Now, if you use the porcelain command git merge
to produce a merge commit, then whatever is currently checked out will be recorded as the first parent. And if you're not in detached head state when you do this - meaning you have a branch checked out - then that branch will advance to the merge commit. So it often works out that you're reading a branches history, and you pass through a number of merge commits that were merges "into" the current branch.
But suppose right after merging branch2
into master
you then say
git checkout branch2
git merge master
which will fast-forward branch2
onto the merge commit. Now, with branch2
still checked out
git show --first-parent
and you'll see the parent that "came from" master
even though that's not the branch you have checked out.

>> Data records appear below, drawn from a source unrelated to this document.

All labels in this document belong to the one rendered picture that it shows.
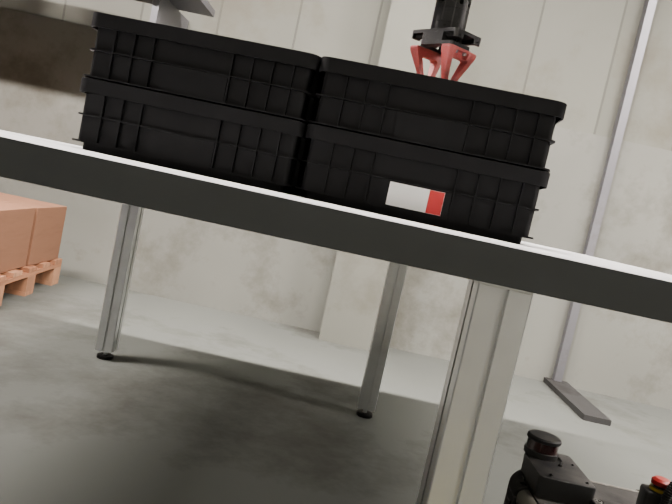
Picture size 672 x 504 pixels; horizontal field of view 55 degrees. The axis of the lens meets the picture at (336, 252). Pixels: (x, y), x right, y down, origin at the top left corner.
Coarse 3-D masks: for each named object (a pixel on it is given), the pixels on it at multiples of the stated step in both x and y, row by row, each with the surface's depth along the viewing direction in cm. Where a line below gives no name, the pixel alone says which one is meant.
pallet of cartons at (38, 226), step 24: (0, 192) 312; (0, 216) 247; (24, 216) 270; (48, 216) 294; (0, 240) 252; (24, 240) 275; (48, 240) 300; (0, 264) 256; (24, 264) 280; (48, 264) 301; (0, 288) 254; (24, 288) 280
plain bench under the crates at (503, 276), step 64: (128, 192) 64; (192, 192) 64; (256, 192) 64; (128, 256) 216; (384, 256) 64; (448, 256) 63; (512, 256) 63; (576, 256) 105; (384, 320) 214; (512, 320) 69; (448, 384) 73; (448, 448) 70
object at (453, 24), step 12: (456, 0) 104; (444, 12) 104; (456, 12) 104; (468, 12) 106; (432, 24) 106; (444, 24) 104; (456, 24) 104; (420, 36) 108; (456, 36) 102; (468, 36) 103

And you can say "but in my workflow, I never do that, so my assumption holds". Well, in that case your assumption holds for you. But git wasn't written just for you, and it doesn't make assumptions that everyone works the way you happen to work.
The purpose of git show is to give information about the specified commit. The purpose of --first-parent
- in this and numerous other commands - is to limit that information in cases where looking only at the first parent of a merge makes the picture more clear. That limiting of information needs to be requested so that git doesn't apply it when it would make the picture less clear.
But ok, even though --first-parent
doesn't mean quite what you've said you want show
s default behavior to be, why not make show
behave the way you describe? Well, because the way git stores data, there's no way to identify "the parent from my current branch", and if you changed the way the data is stored to make that possible, it would impose new limitations on git that are bigger problems than what you're trying to solve.